What the task requires = A word-for-word restatement of the listing is the only acceptable answer.

:::::

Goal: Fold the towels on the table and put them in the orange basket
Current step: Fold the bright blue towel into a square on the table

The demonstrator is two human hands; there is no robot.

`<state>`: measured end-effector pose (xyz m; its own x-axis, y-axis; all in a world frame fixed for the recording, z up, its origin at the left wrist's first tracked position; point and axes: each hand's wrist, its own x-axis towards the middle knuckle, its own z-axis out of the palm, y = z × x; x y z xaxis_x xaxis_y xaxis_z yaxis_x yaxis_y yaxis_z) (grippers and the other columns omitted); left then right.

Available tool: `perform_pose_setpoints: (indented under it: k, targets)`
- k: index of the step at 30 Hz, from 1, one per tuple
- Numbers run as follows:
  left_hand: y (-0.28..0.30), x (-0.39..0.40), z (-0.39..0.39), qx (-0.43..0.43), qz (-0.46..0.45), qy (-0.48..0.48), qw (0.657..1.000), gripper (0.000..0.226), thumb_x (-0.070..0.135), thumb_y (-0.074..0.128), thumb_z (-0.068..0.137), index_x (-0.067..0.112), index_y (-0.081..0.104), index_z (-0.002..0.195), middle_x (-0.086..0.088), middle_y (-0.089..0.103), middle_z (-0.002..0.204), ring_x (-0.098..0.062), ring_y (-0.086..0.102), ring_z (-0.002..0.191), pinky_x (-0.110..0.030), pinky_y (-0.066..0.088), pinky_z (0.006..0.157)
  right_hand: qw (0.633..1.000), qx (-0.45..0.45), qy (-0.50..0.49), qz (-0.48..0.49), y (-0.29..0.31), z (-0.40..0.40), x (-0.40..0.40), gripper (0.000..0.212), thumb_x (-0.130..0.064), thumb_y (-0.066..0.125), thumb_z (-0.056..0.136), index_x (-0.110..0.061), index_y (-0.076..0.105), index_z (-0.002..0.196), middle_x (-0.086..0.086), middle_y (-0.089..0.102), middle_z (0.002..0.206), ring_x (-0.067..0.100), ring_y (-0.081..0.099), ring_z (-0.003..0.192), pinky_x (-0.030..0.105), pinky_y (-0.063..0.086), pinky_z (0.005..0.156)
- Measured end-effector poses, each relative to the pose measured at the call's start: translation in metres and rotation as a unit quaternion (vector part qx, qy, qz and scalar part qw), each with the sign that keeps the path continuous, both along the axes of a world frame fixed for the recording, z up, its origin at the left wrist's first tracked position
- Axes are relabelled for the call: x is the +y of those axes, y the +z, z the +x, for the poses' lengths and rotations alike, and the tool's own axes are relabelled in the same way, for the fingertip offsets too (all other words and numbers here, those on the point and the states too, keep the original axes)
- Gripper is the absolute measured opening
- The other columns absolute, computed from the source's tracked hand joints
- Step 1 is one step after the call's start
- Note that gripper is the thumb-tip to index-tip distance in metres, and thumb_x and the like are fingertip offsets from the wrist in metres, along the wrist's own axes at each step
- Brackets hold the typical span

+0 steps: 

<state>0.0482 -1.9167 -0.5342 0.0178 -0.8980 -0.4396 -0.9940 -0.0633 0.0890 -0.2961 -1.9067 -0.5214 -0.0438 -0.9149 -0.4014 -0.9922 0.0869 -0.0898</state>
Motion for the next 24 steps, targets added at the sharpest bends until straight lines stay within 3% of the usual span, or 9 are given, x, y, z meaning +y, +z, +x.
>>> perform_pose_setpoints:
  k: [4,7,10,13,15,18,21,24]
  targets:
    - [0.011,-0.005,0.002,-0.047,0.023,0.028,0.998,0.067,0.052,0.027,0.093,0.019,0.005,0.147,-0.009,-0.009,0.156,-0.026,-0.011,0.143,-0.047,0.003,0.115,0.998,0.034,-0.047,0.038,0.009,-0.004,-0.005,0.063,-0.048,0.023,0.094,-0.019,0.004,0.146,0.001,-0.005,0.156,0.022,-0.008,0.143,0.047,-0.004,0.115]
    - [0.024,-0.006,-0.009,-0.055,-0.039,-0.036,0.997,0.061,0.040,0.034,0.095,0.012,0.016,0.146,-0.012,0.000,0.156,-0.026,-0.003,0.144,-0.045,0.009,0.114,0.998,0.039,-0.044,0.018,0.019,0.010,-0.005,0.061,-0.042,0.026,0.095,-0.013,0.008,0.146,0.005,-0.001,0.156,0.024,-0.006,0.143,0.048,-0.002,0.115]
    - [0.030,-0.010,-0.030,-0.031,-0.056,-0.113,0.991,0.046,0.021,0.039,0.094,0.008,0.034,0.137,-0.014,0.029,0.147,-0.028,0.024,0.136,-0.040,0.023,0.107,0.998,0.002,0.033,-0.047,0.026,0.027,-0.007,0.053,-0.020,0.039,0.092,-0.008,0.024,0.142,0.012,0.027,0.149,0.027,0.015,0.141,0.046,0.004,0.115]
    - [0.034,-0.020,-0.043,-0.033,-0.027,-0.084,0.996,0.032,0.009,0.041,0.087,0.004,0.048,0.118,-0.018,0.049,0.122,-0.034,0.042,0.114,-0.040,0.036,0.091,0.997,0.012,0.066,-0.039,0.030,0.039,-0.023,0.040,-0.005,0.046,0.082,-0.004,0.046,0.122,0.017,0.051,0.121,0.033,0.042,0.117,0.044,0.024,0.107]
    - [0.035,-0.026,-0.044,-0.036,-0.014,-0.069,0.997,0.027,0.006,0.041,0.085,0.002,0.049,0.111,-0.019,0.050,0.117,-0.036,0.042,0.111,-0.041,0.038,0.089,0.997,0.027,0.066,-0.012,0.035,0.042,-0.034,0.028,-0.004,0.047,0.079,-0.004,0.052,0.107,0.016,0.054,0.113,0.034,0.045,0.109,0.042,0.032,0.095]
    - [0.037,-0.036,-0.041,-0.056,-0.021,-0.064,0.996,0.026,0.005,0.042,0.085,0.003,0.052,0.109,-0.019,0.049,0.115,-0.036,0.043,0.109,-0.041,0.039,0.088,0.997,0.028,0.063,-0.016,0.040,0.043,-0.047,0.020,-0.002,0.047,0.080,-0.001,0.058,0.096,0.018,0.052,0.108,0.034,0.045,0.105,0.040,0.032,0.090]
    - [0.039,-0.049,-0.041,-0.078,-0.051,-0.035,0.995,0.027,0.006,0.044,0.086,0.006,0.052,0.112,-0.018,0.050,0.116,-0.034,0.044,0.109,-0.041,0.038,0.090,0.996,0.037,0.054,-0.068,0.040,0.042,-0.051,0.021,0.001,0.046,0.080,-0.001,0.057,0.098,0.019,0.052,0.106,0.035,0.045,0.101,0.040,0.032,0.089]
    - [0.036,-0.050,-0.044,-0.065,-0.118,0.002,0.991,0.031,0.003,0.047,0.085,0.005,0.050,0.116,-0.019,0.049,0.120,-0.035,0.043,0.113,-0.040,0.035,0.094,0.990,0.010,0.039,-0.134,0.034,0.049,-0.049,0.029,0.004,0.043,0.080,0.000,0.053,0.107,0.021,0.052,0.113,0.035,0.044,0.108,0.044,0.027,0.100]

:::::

Task result =
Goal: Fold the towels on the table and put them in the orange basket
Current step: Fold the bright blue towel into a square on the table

The demonstrator is two human hands; there is no robot.

`<state>`: measured end-effector pose (xyz m; its own x-axis, y-axis; all in a world frame fixed for the recording, z up, its origin at the left wrist's first tracked position; point and axes: each hand's wrist, its own x-axis towards the middle knuckle, its own z-axis out of the palm, y = z × x; x y z xaxis_x xaxis_y xaxis_z yaxis_x yaxis_y yaxis_z) (grippers and the other columns omitted); left then right.

Available tool: `perform_pose_setpoints: (indented under it: k, targets)`
- k: index of the step at 30 Hz, from 1, one per tuple
- Numbers run as follows:
  left_hand: y (-0.28..0.30), x (-0.39..0.40), z (-0.39..0.39), qx (-0.43..0.43), qz (-0.46..0.45), qy (-0.48..0.48), qw (0.657..1.000), gripper (0.000..0.226), thumb_x (-0.070..0.135), thumb_y (-0.074..0.128), thumb_z (-0.068..0.137), index_x (-0.067..0.112), index_y (-0.081..0.104), index_z (-0.002..0.195), middle_x (-0.086..0.088), middle_y (-0.089..0.103), middle_z (-0.002..0.204), ring_x (-0.098..0.062), ring_y (-0.086..0.102), ring_z (-0.002..0.191), pinky_x (-0.110..0.030), pinky_y (-0.066..0.088), pinky_z (0.006..0.157)
  right_hand: qw (0.633..1.000), qx (-0.45..0.45), qy (-0.50..0.49), qz (-0.48..0.49), y (-0.29..0.31), z (-0.40..0.40), x (-0.40..0.40), gripper (0.000..0.212), thumb_x (-0.130..0.064), thumb_y (-0.066..0.125), thumb_z (-0.056..0.136), index_x (-0.110..0.061), index_y (-0.076..0.105), index_z (-0.002..0.196), middle_x (-0.086..0.086), middle_y (-0.089..0.102), middle_z (0.002..0.206), ring_x (-0.067..0.100), ring_y (-0.081..0.099), ring_z (-0.003..0.192), pinky_x (-0.030..0.105), pinky_y (-0.063..0.086), pinky_z (0.005..0.156)
- Measured end-effector poses, each relative to the pose measured at the call's start: translation in metres and rotation as a unit quaternion (vector part qx, qy, qz and scalar part qw), each with the sign that keeps the path continuous, both along the axes of a world frame fixed for the recording, z up, its origin at the left wrist's first tracked position
- Axes are relabelled for the call: x is the +y of those axes, y the +z, z the +x, for the poses' lengths and rotations alike, and the tool's own axes are relabelled in the same way, for the fingertip offsets too (all other words and numbers here, those on the point and the states too, keep the original axes)
- Gripper is the absolute measured opening
- The other columns absolute, computed from the source's tracked hand joints
- Step 1 is one step after the call's start
- Note that gripper is the thumb-tip to index-tip distance in metres, and thumb_x and the like are fingertip offsets from the wrist in metres, along the wrist's own axes at each step
- Brackets hold the typical span

+0 steps: 

<state>0.0482 -1.9167 -0.5342 0.0178 -0.8980 -0.4396 -0.9940 -0.0633 0.0890 -0.2961 -1.9067 -0.5214 -0.0438 -0.9149 -0.4014 -0.9922 0.0869 -0.0898</state>
Motion for the next 24 steps, targets added at the sharpest bends until straight lines stay within 3% of the usual span, or 9 are given, x, y, z meaning +y, +z, +x.
>>> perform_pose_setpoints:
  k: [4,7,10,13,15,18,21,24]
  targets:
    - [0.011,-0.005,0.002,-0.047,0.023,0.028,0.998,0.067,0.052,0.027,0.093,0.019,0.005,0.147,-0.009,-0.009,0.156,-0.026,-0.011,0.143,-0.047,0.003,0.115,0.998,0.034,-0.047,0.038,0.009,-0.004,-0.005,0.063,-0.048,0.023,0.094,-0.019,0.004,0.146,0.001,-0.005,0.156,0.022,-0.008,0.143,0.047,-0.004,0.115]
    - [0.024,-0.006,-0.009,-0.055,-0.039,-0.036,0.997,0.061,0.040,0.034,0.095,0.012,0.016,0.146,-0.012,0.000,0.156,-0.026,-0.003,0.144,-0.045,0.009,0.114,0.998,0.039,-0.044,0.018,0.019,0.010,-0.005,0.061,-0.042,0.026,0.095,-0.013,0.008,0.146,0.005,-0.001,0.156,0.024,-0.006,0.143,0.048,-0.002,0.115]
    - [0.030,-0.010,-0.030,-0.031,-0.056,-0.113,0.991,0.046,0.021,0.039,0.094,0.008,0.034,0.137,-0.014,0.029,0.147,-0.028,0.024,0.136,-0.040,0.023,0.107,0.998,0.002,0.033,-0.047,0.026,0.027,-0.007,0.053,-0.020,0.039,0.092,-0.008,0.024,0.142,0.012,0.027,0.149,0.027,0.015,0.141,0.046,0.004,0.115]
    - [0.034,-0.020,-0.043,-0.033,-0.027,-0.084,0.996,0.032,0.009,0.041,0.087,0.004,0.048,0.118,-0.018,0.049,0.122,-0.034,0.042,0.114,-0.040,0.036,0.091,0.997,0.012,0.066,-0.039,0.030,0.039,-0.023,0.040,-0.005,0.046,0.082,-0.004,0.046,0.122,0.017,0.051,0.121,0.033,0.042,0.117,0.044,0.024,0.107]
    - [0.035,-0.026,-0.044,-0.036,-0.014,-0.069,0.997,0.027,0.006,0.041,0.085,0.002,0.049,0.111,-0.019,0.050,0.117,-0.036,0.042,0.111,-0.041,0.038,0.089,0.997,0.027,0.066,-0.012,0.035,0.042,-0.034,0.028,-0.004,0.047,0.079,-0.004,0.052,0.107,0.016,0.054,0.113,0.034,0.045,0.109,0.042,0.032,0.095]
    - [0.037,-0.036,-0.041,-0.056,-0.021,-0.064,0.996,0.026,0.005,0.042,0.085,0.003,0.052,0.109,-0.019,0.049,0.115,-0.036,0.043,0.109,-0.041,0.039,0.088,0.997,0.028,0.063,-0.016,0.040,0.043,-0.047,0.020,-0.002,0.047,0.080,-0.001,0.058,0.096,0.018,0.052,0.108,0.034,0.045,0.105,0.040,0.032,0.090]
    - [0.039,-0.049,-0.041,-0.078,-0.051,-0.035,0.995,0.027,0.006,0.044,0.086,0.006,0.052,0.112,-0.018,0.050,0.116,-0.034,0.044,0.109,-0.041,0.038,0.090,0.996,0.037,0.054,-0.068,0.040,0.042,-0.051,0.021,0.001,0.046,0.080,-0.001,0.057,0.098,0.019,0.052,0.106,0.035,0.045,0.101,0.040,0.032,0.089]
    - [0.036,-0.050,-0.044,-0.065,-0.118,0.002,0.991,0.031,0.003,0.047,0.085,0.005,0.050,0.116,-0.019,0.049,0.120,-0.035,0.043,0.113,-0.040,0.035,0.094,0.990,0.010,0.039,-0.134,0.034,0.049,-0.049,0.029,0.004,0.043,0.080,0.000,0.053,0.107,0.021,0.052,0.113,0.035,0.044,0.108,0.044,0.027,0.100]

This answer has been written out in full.